Real World Drug Metabolism Flashcards
What is interindividual variability in drug metabolism?
Interindividual variability refers to differences in drug metabolism among individuals due to genetic variations, environmental exposures (e.g., diet, smoking), lifestyle choices (e.g., alcohol consumption), and pathological factors (e.g., liver disease).
What are common causes of variable drug metabolism?
Causes include: (1) Drug-drug interactions: competition or inhibition of enzymes by co-administered drugs, altering drug levels. (2) Drug-diet interactions: foods affecting enzyme activity, such as grapefruit juice inhibiting CYP3A4. (3) Genetic variation: polymorphisms in genes encoding metabolizing enzymes, causing variability in enzymatic activity. (4) Underlying diseases: liver or kidney impairment reducing metabolism. (5) Environmental/lifestyle factors: smoking induces CYP1A2; alcohol affects multiple CYP enzymes.
What is a drug-drug interaction?
A drug-drug interaction occurs when one drug alters the metabolism of another, potentially leading to toxicity or reduced efficacy.

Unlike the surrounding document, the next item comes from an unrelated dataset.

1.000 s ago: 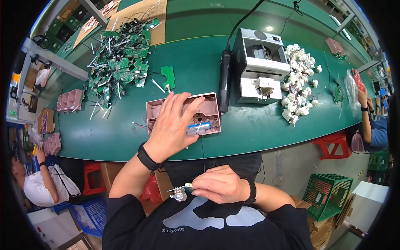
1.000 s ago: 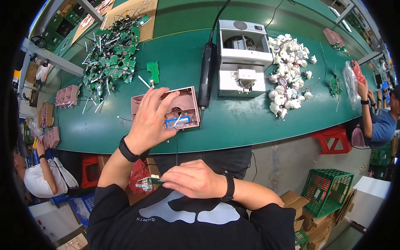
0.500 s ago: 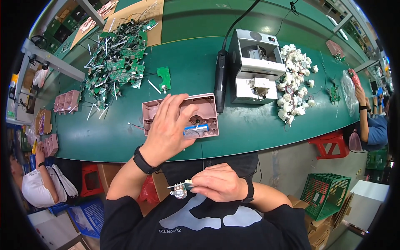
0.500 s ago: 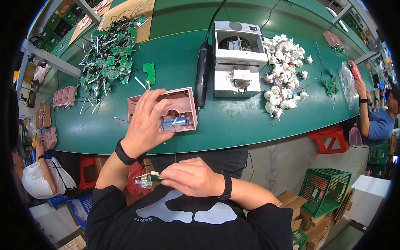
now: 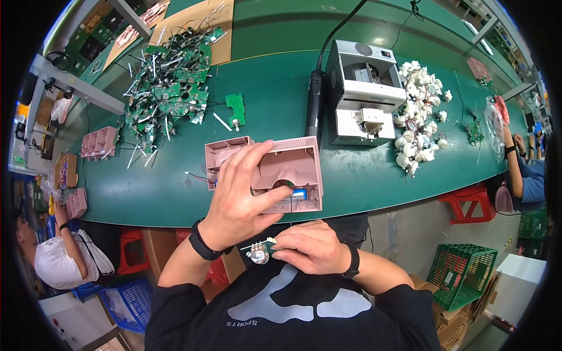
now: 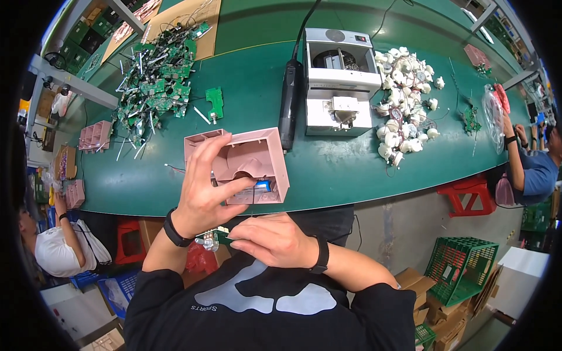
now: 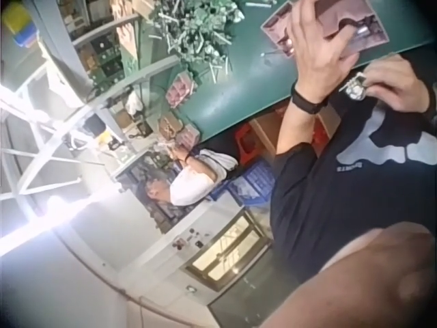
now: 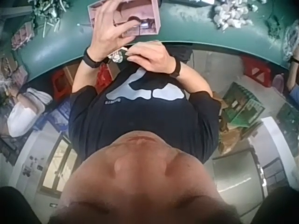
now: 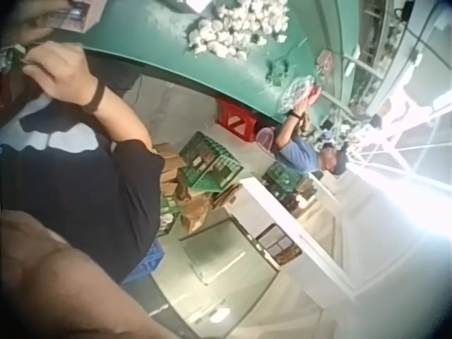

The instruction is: The person fits motors into pink plastic housings, positions circuit boards inside, and secures them using an electric screwdriver. They repeat this process for multiple assemblies before setting them aside on the table.

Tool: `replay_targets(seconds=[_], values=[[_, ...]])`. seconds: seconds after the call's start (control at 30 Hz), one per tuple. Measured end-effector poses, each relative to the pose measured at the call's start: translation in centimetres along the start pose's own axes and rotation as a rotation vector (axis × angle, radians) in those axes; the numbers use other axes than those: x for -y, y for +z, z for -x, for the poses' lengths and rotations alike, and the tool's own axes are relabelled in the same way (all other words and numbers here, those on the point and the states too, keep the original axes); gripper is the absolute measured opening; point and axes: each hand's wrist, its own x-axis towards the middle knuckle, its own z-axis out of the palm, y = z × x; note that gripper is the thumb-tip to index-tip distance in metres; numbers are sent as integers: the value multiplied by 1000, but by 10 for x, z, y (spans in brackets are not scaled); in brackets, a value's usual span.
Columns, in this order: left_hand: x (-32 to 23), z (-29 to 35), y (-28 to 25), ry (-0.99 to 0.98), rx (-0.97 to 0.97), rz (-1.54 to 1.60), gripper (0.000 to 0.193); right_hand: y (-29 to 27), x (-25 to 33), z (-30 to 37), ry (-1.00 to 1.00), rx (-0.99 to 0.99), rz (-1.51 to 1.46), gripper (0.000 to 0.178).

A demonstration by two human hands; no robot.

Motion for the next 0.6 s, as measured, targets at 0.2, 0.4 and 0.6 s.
replay_targets(seconds=[0.2,0.4,0.6], values=[[-3,5,-15,8,-8,-28,51,-6,7,-4,-162,113,195,27],[-8,8,-41,5,-117,-58,50,-33,-2,26,-87,-296,401,47],[-19,22,-42,-40,-36,82,52,-35,-8,-15,217,-227,308,42]])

For example, allopurinol inhibits xanthine oxidase, increasing the plasma levels of 6-mercaptopurine.
What is enzyme induction and an example?
Enzyme induction increases the synthesis of metabolizing enzymes, enhancing drug clearance. An example is rifampicin inducing CYP3A4, which also metabolizes its own substrate, reducing its efficacy (auto-induction).
What is a drug-diet interaction?
Drug-diet interactions occur when dietary components affect drug metabolism. Grapefruit juice inhibits CYP3A4, increasing systemic drug levels of substrates such as simvastatin, which can lead to toxicity.
What is the effect of CYP2D6 genetic variability on codeine metabolism?
CYP2D6 ultra-rapid metabolizers convert codeine to morphine at an accelerated rate, increasing the risk of morphine toxicity (e.g., respiratory depression). Poor metabolizers fail to convert sufficient codeine to morphine, resulting in reduced analgesic efficacy.
What is the ‘perfect storm’ of codeine toxicity?
The ‘perfect storm’ occurs when a CYP2D6 ultra-rapid metabolizer converts codeine to morphine excessively, transferring high morphine levels to a breastfeeding infant, leading to life-threatening respiratory depression.
What is irinotecan metabolism?
Irinotecan is a pro-drug activated by carboxylesterase 1 to SN-38, its active metabolite. SN-38 is inactivated by UGT1A1 through glucuronidation. Reduced UGT1A1 activity (e.g., in Gilbert’s syndrome) increases systemic SN-38 levels, causing severe diarrhea and neutropenia. Gut microflora can reconvert SN-38 glucuronide back to SN-38, exacerbating toxicity.
What is paracetamol toxicity and its antidote?
At high doses (>10 g), paracetamol is metabolized by CYP2E1 to NAPQI, a toxic electrophile. NAPQI depletes glutathione and binds to hepatic proteins, causing liver necrosis. The antidote, N-acetylcysteine, replenishes glutathione stores, neutralizing NAPQI if administered within 16 hours.
What is the role of NAT2 in isoniazid metabolism?
NAT2 acetylates isoniazid to acetyl-isoniazid. ‘Slow acetylators’ have reduced NAT2 activity, causing accumulation of hydrazine, a toxic metabolite that leads to hepatotoxicity. ‘Fast acetylators’ may clear the drug too quickly, reducing its efficacy.
How does clopidogrel metabolism affect its efficacy?
Clopidogrel is a pro-drug activated by CYP2C19 to R130964, its active metabolite, which inhibits platelet aggregation. Genetic polymorphisms reducing CYP2C19 activity (e.g., *2 and *3 alleles) impair activation, increasing the risk of thrombosis. Co-administration of CYP2C19 inhibitors (e.g., omeprazole) further reduces efficacy.
What are examples of toxic Phase I metabolites?
Toxic Phase I metabolites include: (1) NAPQI from paracetamol, causing hepatic necrosis. (2) Epoxides from carbamazepine, leading to hypersensitivity reactions. (3) Quinoneimines from phenacetin, linked to nephrotoxicity. (4) Free radicals from halothane, causing oxidative stress.
What are examples of drugs producing toxic Phase I metabolites?
(1) Paracetamol produces NAPQI via CYP2E1, leading to liver damage at high doses. (2) Isoniazid produces hydrazine, causing hepatotoxicity in slow acetylators. (3) Carbamazepine forms reactive epoxides, causing hypersensitivity and hepatotoxicity. (4) Halothane forms free radicals, causing oxidative damage and halothane hepatitis.